Do these descriptions vary in tone depending on the type of animal or the animal's age or other statistics? Through the combination of several Python libraries petpy
, textacy
, pandas
, and the IBM Watson Tone Analyzer API, we will take the first step in answer these questions and more by cleaning and transforming the extracted data and adoptable pet descriptions from the Petfinder API.
Getting Started¶
Before diving in, import the libraries that we will use throughout the analysis.
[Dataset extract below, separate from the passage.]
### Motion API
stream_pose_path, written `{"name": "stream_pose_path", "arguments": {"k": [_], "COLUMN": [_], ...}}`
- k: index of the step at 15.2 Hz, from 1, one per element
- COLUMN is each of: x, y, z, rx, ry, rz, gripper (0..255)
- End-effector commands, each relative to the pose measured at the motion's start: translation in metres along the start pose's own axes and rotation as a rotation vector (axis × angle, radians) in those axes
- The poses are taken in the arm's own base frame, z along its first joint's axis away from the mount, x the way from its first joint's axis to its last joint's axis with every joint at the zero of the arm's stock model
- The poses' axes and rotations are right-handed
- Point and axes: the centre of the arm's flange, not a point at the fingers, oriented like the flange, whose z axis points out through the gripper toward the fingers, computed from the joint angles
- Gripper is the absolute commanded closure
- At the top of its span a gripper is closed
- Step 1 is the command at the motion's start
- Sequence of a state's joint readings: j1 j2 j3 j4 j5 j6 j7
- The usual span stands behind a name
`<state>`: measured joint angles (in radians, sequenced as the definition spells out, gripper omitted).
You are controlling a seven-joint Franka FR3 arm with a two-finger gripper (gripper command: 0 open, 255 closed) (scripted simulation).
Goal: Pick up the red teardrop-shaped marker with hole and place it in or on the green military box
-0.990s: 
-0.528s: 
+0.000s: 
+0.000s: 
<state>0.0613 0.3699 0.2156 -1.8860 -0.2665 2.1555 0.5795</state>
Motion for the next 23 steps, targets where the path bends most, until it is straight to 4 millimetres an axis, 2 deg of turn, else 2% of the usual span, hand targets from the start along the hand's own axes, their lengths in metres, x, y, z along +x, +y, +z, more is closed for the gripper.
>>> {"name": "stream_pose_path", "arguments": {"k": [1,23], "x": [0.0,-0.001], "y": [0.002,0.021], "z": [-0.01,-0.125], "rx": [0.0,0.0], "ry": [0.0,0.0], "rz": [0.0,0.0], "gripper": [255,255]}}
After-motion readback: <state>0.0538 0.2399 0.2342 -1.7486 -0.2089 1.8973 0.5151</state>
from petpy import Petfinder
import os
import textacy
from textacy import preprocessing
import html
import numpy as np
import pandas as pd
from ibm_watson import ToneAnalyzerV3
from ibm_cloud_sdk_core.authenticators import IAMAuthenticator
Receiving the Needed API Keys from Petfinder and IBM Watson¶
To receive a Petfinder API key, an account must be created on Petfinder's developer page. After creating an account, Petfinder will generate an API and secret key that will be used to create an authenticated connection to the API.
The steps to getting started with IBM Watson are a bit more involved. First, create an account by clicking the 'Get Started for Free' button on the Watson Tone Analyzer home page. A Lite plan offers 2,500 free API calls per month, which is plenty for our purposes. The next step is to create a service instance of the Tone Analyzer. The documentation on creating an account and a service instance has much more information if needed. After a service instance of the Tone Analyzer has been created, the required credentials to connect to the API programmatically will be provided.
The libraries for interacting with the Petfinder API and IBM Watson will need to be installed before authenticating with the obtained credentials for each respective API. Install the following libraries (if not already installed) to begin using the APIs.
pip install --upgrade petpy
pip install --upgrade ibm-watson
Authenticating the API Connections¶
Once the respective API credentials are obtained, we can continue to authenticate our connection to the APIs. It is recommended to obfuscate the API credentials to avoid exposing the keys to the public. One approach to doing securing the generated API keys is to store the keys as environment variables and load them using os.environ
.
pf_key = os.environ['PETFINDER_KEY']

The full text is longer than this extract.